§ **What is expected**: There is material below. Print exactly the lines starting at the line with "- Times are" and ending at the line with "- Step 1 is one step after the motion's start", ends included, and no others.

§ **Records**:
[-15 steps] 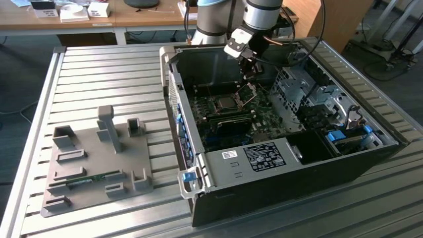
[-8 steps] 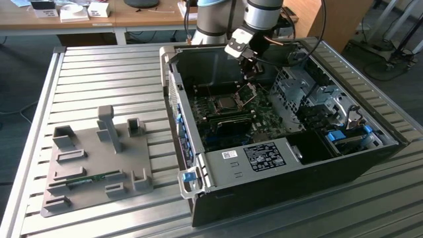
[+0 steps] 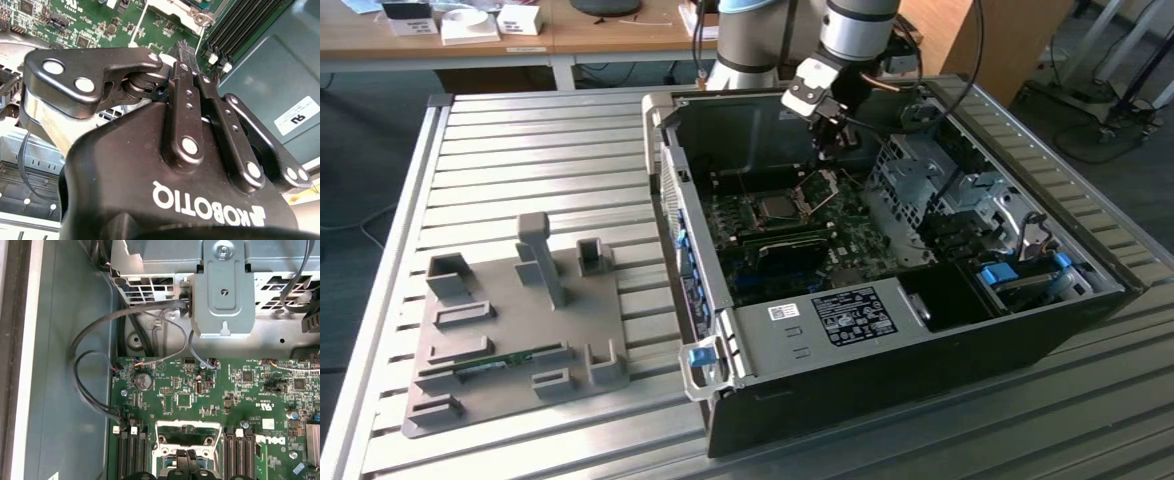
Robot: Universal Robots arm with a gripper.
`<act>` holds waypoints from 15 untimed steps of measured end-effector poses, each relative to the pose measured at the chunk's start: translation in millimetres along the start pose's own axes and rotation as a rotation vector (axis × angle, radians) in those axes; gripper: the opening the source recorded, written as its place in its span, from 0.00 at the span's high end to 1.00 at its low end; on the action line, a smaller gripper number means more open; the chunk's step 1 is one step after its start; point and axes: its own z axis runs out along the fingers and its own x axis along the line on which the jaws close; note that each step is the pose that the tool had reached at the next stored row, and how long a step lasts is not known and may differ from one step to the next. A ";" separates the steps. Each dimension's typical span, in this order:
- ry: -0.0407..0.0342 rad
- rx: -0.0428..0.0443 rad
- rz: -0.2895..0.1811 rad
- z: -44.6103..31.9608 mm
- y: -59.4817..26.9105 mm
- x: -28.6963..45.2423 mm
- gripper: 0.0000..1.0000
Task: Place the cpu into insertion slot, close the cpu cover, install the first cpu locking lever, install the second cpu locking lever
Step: 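Close the cpu cover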
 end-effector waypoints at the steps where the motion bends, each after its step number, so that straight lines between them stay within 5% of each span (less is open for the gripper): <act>1: 0.0000 0.0001 0.000 0.2 1.3 0.0 0.89; 15: 0.0001 0.0000 0.000 3.0 13.1 1.6 0.89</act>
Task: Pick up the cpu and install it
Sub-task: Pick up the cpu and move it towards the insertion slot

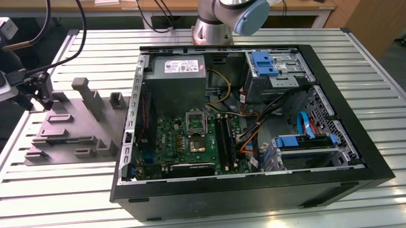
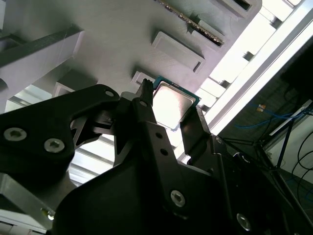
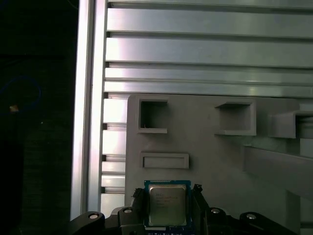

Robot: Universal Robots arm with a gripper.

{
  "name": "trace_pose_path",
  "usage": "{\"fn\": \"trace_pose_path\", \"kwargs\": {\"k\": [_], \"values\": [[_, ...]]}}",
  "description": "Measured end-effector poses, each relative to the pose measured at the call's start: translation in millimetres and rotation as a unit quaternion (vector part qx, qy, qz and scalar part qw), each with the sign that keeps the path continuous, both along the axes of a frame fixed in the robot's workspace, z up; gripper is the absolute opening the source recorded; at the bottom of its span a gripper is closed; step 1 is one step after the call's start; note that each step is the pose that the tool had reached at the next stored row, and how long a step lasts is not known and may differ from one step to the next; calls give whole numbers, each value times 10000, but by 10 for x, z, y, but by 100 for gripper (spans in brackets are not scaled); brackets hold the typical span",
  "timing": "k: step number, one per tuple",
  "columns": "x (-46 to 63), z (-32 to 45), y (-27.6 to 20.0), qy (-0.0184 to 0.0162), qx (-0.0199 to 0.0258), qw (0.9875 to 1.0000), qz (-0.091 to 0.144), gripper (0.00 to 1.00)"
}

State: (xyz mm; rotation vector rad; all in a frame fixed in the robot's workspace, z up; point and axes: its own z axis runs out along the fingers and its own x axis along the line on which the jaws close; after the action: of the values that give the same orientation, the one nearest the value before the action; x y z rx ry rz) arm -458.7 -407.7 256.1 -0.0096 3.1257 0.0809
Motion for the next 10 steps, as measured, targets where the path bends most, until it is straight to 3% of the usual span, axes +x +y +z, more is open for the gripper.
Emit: {"fn": "trace_pose_path", "kwargs": {"k": [10], "values": [[0,34,29,0,-16,10000,0,47]]}}
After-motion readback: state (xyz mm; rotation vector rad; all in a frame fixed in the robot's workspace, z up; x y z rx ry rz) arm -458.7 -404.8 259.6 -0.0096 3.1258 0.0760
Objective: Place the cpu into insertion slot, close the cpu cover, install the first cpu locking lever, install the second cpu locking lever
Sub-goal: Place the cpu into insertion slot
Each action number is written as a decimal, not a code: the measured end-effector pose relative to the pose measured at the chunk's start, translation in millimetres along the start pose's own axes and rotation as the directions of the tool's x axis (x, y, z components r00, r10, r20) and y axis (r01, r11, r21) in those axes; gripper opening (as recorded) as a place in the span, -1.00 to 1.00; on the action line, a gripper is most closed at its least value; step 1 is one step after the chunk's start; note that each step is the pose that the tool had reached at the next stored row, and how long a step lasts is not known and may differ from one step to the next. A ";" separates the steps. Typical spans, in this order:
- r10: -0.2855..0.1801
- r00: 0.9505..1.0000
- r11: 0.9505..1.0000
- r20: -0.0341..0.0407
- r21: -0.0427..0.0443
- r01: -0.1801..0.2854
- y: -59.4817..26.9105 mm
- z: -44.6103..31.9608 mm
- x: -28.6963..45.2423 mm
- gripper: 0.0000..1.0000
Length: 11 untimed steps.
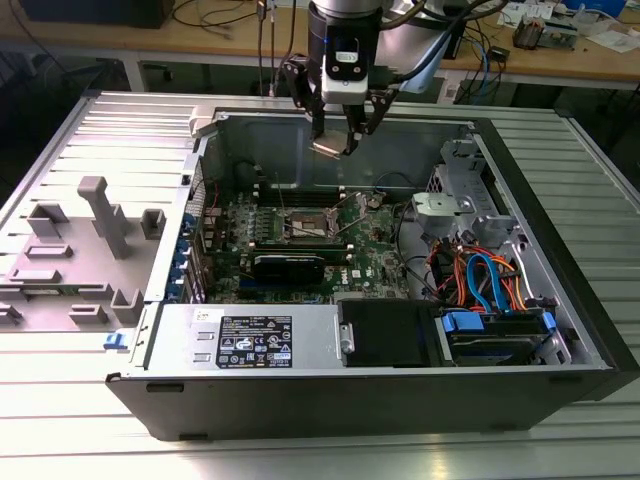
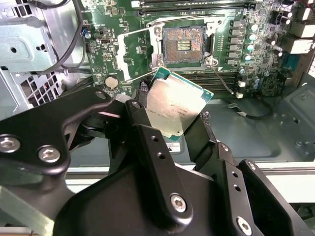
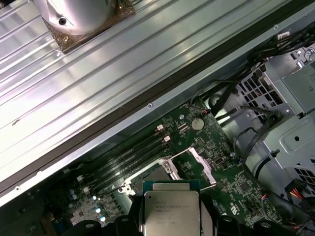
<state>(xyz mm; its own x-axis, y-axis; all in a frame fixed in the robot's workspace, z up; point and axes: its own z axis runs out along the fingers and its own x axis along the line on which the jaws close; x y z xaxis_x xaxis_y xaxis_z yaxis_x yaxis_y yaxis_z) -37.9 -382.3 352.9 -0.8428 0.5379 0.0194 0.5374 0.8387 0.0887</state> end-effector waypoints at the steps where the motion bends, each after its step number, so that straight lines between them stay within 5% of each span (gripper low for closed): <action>1: 0.001 1.000 1.000 0.000 0.000 -0.001 0.0 0.0 0.0 0.09; 11: 0.016 1.000 1.000 0.001 0.000 -0.016 0.0 0.1 0.0 0.09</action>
<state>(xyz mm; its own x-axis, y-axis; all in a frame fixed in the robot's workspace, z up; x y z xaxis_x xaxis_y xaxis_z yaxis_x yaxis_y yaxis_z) -37.9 -382.3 352.8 -0.8339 0.5516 0.0194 0.5510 0.8298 0.0888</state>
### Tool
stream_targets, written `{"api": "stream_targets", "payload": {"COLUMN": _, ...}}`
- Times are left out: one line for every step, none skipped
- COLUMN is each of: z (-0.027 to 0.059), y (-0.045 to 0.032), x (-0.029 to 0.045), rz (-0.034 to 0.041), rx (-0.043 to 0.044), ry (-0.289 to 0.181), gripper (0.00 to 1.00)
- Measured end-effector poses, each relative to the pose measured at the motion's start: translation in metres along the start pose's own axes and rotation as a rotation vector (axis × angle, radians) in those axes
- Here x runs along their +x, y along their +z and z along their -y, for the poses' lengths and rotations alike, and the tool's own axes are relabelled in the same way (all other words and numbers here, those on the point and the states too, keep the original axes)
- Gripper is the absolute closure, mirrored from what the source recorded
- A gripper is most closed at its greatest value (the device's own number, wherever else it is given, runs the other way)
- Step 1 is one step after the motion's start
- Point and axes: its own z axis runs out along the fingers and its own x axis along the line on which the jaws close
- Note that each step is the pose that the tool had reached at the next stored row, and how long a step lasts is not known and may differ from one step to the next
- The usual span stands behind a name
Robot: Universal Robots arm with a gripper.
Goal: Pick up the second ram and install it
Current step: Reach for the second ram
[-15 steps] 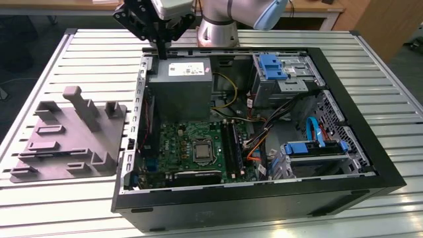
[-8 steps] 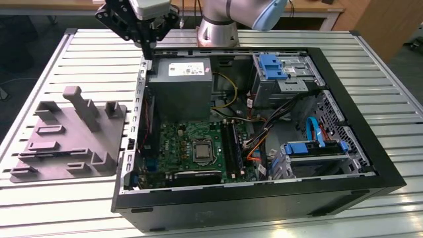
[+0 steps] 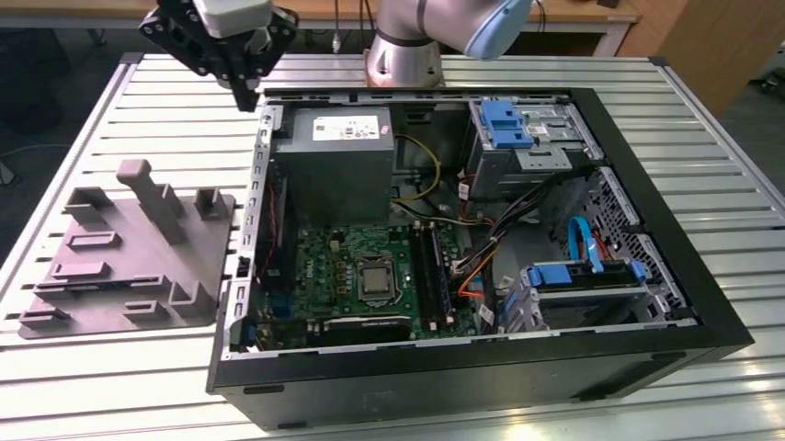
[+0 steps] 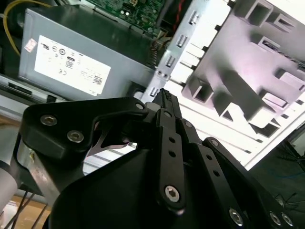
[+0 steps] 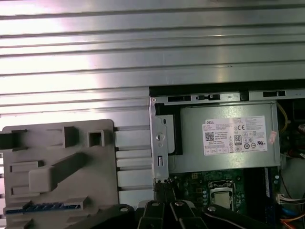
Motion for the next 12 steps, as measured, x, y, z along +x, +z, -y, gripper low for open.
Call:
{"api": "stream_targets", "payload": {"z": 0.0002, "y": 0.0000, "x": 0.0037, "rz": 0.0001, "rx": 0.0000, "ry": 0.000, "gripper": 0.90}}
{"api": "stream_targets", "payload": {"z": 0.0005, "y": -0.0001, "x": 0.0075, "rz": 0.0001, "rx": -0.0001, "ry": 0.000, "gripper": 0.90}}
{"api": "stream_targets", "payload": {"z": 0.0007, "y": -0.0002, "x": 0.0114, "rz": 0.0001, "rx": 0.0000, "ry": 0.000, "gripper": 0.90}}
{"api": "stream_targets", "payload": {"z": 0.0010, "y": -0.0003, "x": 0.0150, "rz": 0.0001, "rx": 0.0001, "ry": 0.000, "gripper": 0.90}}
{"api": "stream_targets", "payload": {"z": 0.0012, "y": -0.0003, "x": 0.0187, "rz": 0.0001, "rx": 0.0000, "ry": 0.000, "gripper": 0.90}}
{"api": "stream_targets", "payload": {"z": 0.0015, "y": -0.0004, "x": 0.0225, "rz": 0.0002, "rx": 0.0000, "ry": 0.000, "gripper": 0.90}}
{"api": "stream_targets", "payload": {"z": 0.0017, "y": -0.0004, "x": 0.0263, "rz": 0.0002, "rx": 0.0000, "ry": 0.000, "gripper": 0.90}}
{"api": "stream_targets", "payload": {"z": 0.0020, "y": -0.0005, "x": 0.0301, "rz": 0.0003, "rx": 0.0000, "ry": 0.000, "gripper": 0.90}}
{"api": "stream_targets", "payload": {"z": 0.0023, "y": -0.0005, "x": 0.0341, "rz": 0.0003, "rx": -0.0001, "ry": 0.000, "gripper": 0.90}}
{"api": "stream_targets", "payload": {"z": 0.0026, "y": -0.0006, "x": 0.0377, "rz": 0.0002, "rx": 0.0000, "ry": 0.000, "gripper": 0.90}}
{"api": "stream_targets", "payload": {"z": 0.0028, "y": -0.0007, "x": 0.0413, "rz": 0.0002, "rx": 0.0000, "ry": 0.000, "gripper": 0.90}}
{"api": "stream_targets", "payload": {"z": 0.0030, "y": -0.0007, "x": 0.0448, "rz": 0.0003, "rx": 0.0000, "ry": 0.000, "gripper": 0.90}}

§ **Finished exercise**:
- Times are left out: one line for every step, none skipped
- COLUMN is each of: z (-0.027 to 0.059), y (-0.045 to 0.032), x (-0.029 to 0.045), rz (-0.034 to 0.041), rx (-0.043 to 0.044), ry (-0.289 to 0.181), gripper (0.00 to 1.00)
- Measured end-effector poses, each relative to the pose measured at the motion's start: translation in metres along the start pose's own axes and rotation as a rotation vector (axis × angle, radians) in those axes
- Here x runs along their +x, y along their +z and z along their -y, for the poses' lengths and rotations alike, and the tool's own axes are relabelled in the same way (all other words and numbers here, those on the point and the states too, keep the original axes)
- Gripper is the absolute closure, mirrored from what the source recorded
- A gripper is most closed at its greatest value (the device's own number, wherever else it is given, runs the other way)
- Step 1 is one step after the motion's start

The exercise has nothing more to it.